Uncertainty about normality (Q-Q Plot)

tt13

New Member
#1
Hey everyone,
I've done several linear regression.
Now I would like to test if my residuals are normally distributed.
That is how my Q-Q Plots look like:
Bildschirmfoto 2021-04-19 um 17.36.14 (2).png
But I'm not sure what to make of the Q-Q Plots. Most of them are pretty much on the line, except for the beginning and ending.
What do you think?
 

Karabiner

TS Contributor
#2
Why do you want to know this? Seemingly your sample size is large,
therefore the normality assumption is irrelevant.

With kind regards

Karabiner
 
Last edited:

tt13

New Member
#3
Thank you for answer.
That's right, my sample size is n=414.
But I thought that a normal distribution of the residuals was a requirement for linear regression.
It is in the context of my hypothesis testing.
 
#4
In theory normality is required. But in fact when you have several hundred cases it is not or that is the general view these days, the CLT means the regression will still generate correct results (or close enough).

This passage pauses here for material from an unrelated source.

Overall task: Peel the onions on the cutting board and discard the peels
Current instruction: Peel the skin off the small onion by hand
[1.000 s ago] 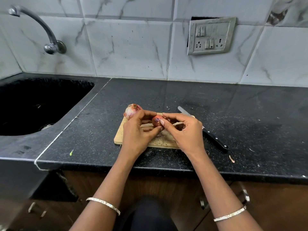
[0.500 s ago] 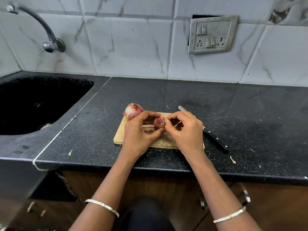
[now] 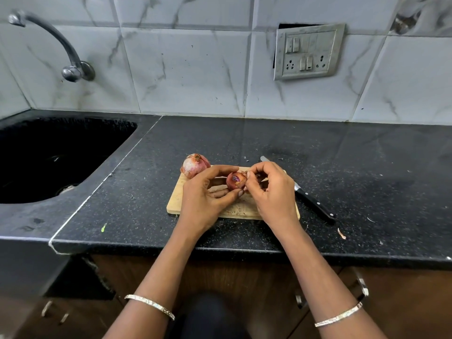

I think they refer to this as asymptotically correct. :p

I think this view has changed in recent decades, but courses have not caught up with the new view.
 

Karabiner

TS Contributor
#6
You have been told twice that normality of the residuals is not a necessary requirement,
in addition you have been told that this is based on the central limit theorem (CLT).
What else do you need for coming to a conclusion?

Other assumptions are not affected by this discussion, of course.

With kind regards

Karabiner
 
Last edited:

tt13

New Member
#7
Okay.

Should I check any other assumptions as part of the hypothesis testing?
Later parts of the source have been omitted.